Cardiologist Manolis Kallistratos of the Asklepieion General Hospital in Greece where the analysis took place said: “Midday sleep appears to lower blood pressure levels at the same magnitude as other lifestyle changes.”
Citing the reduction of salt and alcohol intake, Kallistratos added: “For example, salt and alcohol reduction can bring blood pressure levels down by 3 to 5 mm Hg.”
Overall, napping at midday was associated with a 5mm Hg fall in blood pressure.
Kallistratos said: “These findings are important because a drop in blood pressure as small as 2mm Hg can reduce the risk of cardiovascular events such as heart attack by up to 10 percent.
“Based on our findings, if someone has the luxury to take a nap during the day, it may also have benefits for high blood pressure.
“Napping can be easily adopted and typically doesn’t cost anything.”
At the time the study was conducted in 2019, it was believed to be the first to assess the impact of sleep at midday on the body.
However, since it has been three years since the results were released, there is the potential for subsequent research to have come along and superseded these results.
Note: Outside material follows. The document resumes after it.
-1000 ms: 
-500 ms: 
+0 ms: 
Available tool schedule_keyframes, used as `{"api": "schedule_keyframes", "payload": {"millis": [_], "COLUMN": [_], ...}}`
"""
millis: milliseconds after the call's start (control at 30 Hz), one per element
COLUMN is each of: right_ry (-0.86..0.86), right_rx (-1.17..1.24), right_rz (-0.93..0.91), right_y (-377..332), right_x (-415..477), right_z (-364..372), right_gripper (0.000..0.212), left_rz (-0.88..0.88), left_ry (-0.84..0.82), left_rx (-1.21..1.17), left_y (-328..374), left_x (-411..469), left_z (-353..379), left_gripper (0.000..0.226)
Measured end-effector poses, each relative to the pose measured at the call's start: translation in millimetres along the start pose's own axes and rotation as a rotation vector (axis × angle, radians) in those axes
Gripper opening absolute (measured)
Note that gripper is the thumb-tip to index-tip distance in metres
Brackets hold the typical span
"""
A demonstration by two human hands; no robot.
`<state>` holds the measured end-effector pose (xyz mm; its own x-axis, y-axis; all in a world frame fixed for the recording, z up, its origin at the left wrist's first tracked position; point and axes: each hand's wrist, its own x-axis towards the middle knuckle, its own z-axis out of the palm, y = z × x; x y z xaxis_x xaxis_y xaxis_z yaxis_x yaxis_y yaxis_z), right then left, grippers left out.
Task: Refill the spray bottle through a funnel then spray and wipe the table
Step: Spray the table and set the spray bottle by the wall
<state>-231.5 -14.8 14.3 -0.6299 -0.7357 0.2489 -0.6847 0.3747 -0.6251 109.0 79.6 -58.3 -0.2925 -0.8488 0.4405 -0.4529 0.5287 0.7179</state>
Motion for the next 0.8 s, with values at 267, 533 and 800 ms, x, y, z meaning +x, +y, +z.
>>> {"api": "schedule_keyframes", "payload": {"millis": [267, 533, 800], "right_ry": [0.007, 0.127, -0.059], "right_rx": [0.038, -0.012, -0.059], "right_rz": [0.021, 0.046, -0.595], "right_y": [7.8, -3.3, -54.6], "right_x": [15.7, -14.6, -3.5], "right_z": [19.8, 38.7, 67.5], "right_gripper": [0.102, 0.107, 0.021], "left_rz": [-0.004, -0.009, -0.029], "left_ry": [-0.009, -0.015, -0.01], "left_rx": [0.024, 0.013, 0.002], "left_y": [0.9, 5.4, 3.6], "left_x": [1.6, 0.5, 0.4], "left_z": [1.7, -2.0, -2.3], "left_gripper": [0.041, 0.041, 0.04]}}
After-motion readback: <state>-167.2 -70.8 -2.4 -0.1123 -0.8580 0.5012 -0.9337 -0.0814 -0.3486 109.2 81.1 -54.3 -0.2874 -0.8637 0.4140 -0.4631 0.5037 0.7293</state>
Other ways to lower blood pressure
Napping at midday forms just one of several blood pressure reducing methods, others include:
· Cutting salt intake
· Reducing alcohol consumption
· Regular exercise
· Balanced diet
· Quitting smoking.
Heart disease has the potential to increase in further prominence in the coming years as the long-term impact of COVID-19 is felt.
Recent studies have found those who become reinfected with Covid face an increased risk of cardiovascular complications.
Authors of the study written by the University School of Medicine and VA in Saint Louis wrote: “Risks were lowest in people with one infection, increased in people with two infections, and highest in people with three or more infections.”
The University of Michigan’s Dr Aubrey Gordon said the study merited “more research being done”.
However, this isn’t the first time Covid has been linked with cardiovascular consequences.
In recent months, studies published in the Nature journal have linked COVID-19 with a 50 percent increased risk of heart failure, heart attack, and stroke.
As a result, there are concerns for health systems around the world and their ability to cope with a potential new wave of Covid related cardiovascular patients.
This comes at a time when the NHS is under more stress as it combats the latest wave of coronavirus.